» **Required action**
The reply should be a single number: the count of lines below that contain the word "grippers".

» **Provided data**
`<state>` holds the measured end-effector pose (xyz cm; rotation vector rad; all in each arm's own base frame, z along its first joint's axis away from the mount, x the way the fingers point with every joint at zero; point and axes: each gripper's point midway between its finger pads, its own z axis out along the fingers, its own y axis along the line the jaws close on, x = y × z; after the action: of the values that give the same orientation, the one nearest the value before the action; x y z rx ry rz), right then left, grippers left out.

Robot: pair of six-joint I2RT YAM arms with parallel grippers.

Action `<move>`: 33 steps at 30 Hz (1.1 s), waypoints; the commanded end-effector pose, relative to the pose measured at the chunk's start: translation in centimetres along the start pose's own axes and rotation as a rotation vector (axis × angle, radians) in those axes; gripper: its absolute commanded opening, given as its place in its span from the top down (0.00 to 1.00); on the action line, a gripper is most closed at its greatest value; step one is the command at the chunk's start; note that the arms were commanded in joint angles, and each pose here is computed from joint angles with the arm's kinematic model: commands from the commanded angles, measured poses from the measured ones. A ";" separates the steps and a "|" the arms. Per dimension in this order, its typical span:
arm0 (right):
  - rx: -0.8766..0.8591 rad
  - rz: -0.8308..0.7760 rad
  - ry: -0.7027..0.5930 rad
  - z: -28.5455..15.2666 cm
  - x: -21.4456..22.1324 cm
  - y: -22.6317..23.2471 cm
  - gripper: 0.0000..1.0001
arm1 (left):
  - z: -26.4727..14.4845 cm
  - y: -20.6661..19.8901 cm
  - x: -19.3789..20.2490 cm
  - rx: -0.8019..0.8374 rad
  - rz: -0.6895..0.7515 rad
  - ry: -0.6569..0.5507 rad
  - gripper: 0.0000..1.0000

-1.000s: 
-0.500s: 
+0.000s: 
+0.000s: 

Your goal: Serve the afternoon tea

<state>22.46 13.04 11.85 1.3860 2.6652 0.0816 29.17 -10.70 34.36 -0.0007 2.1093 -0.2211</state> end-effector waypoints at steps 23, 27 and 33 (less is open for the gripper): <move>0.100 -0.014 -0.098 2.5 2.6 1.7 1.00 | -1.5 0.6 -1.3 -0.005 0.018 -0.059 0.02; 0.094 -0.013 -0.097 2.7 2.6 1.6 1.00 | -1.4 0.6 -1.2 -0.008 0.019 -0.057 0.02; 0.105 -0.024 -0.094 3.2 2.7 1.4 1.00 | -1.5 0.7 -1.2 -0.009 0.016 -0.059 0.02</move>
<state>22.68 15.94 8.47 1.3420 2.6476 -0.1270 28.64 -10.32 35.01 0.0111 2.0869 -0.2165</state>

» **Output for this task**
2